Il cammino impegnativo del discepolato esige un ribaltamento interiore: DIO (e non l'IO) diventa il riferimento più importante, il Signore della nostra esistenza.

Gesù ci chiede di smettere di pensare solo a noi stessi, di sollevare consapevolmente ogni giorno la croce della nostra vita e di imitarlo in tutto.

La porta è piccola: è indispensabile abbassarsi per entrare!

Bisogna farsi umili davanti a Dio e alla sua volontà espressa nella Parola; è necessario chinarsi verso le persone più piccole e dar valore alle cose semplici.
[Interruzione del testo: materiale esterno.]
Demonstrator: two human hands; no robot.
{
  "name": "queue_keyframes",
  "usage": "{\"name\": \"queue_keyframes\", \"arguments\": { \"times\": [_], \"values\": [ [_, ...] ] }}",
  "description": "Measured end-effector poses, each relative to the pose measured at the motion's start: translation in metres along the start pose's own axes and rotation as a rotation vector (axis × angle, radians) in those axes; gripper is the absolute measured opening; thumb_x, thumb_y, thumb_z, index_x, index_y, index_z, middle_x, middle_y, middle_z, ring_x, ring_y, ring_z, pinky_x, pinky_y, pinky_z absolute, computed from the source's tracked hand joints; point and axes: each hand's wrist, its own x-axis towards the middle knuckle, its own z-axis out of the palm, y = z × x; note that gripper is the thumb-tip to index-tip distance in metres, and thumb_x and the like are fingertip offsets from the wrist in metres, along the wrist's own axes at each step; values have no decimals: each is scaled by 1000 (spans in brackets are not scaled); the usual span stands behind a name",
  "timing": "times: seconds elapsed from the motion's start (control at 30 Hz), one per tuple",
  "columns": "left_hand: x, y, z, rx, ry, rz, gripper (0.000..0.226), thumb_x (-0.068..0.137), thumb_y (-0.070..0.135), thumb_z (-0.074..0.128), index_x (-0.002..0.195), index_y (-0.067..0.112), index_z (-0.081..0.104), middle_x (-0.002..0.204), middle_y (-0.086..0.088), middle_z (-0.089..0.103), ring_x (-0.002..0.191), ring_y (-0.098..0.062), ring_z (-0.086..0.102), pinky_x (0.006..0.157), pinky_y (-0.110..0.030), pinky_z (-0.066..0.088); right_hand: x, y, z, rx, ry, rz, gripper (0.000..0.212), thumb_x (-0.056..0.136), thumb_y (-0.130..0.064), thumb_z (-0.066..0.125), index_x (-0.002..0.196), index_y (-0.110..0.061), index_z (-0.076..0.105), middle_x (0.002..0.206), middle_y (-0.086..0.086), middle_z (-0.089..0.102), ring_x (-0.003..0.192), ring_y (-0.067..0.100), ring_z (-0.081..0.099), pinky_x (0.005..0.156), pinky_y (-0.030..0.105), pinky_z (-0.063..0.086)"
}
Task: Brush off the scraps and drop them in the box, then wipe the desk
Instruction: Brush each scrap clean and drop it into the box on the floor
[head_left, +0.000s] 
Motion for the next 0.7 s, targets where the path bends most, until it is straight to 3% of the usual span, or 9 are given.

Non accettare di piegarsi... è rimanere irrigiditi nella superbia: non si passa.
Non basta: bisogna dimagrire perché la porta è più stretta di noi!

Giù i “chili superflui” dell’attaccamento al denaro, alle cose futili, al farsi servire, ai compromessi, ai peccati... E’ molta la zavorra dalla quale dobbiamo liberarci: ne va della vita!

Mettere Dio e la sua volontà al centro della nostra esistenza significa approfondire ogni giorno il cammino della conversione con gli strumenti della preghiera personale e comunitaria, dell’ascolto della Parola, con la disciplina della penitenza.

Compiere il cammino d’Avvento, aspettare e accogliere il Signore Gesù nel S. Natale significa permettere a Dio di operare in noi questo capovolgimento interiore.